No, and the researchers are emphatic on this point. Many of the medications flagged in the study are essential, sometimes life-saving treatments, and stopping them abruptly carries its own serious risks. The study is a population-level signal, not a verdict on any individual prescription. Anyone concerned should speak with their doctor rather than make changes unilaterally.
Why would cholesterol-related drugs affect a baby’s brain development?
The fetal brain is the most cholesterol-rich organ in the body, and it begins producing its own cholesterol around weeks 19 to 20 of gestation. Disrupting the enzymes involved in that process, even as an unintended drug side effect, can cause a build-up of toxic precursor molecules alongside a shortfall in cholesterol itself, both of which impair how neurons grow and connect. The same pathway, when disrupted by genetic mutation, causes a condition in which roughly 75% of children meet criteria for autism.
What makes this study different from earlier research on antidepressants and autism?
Previous studies looked at drug classes by their therapeutic use, grouping antidepressants together, statins together, and so on. This team grouped fourteen chemically unrelated medications by a shared biological side effect: interference with the sterol biosynthesis pathway. When the risk pattern emerged consistently across cardiac drugs, psychiatric medications, and metabolic treatments, it pointed toward a mechanism rather than a confounding factor linked to any one condition.

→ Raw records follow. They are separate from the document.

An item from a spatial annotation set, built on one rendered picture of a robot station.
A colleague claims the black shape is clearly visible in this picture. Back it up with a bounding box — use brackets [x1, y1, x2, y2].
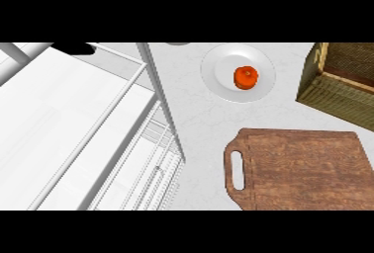
[50, 42, 97, 56]

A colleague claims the brown wooden cutting board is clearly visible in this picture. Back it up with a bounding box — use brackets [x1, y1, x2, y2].
[221, 127, 374, 211]

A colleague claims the white open rack cabinet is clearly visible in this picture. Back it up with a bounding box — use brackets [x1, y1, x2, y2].
[0, 42, 187, 211]

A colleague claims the orange-red tomato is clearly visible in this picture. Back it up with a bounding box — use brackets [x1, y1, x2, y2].
[232, 65, 260, 91]

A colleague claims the olive wicker basket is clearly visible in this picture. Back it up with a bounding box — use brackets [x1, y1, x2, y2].
[295, 42, 374, 132]

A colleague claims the white plate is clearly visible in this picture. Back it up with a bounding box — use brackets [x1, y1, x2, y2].
[198, 42, 278, 104]

Is the rising autism rate partly explained by this?
Possibly, at least in part. The proportion of pregnant women in the study receiving at least one of these medications almost quadrupled over the ten-year period, from about 4% to nearly 17%. Autism diagnoses have risen over the same decades, though better diagnostic recognition accounts for a significant share of that increase. The researchers stop well short of claiming a causal connection, but the timing and the dose-response relationship make this a hypothesis worth taking seriously.
Does taking more than one of these medications make the risk much worse?
The data suggest it does. The risk increased by a factor of 1.33 for each additional sterol-inhibiting drug prescribed during pregnancy, reaching more than double the baseline risk when four or more were prescribed simultaneously. Lab studies support this: women taking multiple such drugs had measurably higher levels of the toxic sterol precursor 7-dehydrocholesterol in their blood, suggesting an additive or synergistic biochemical effect.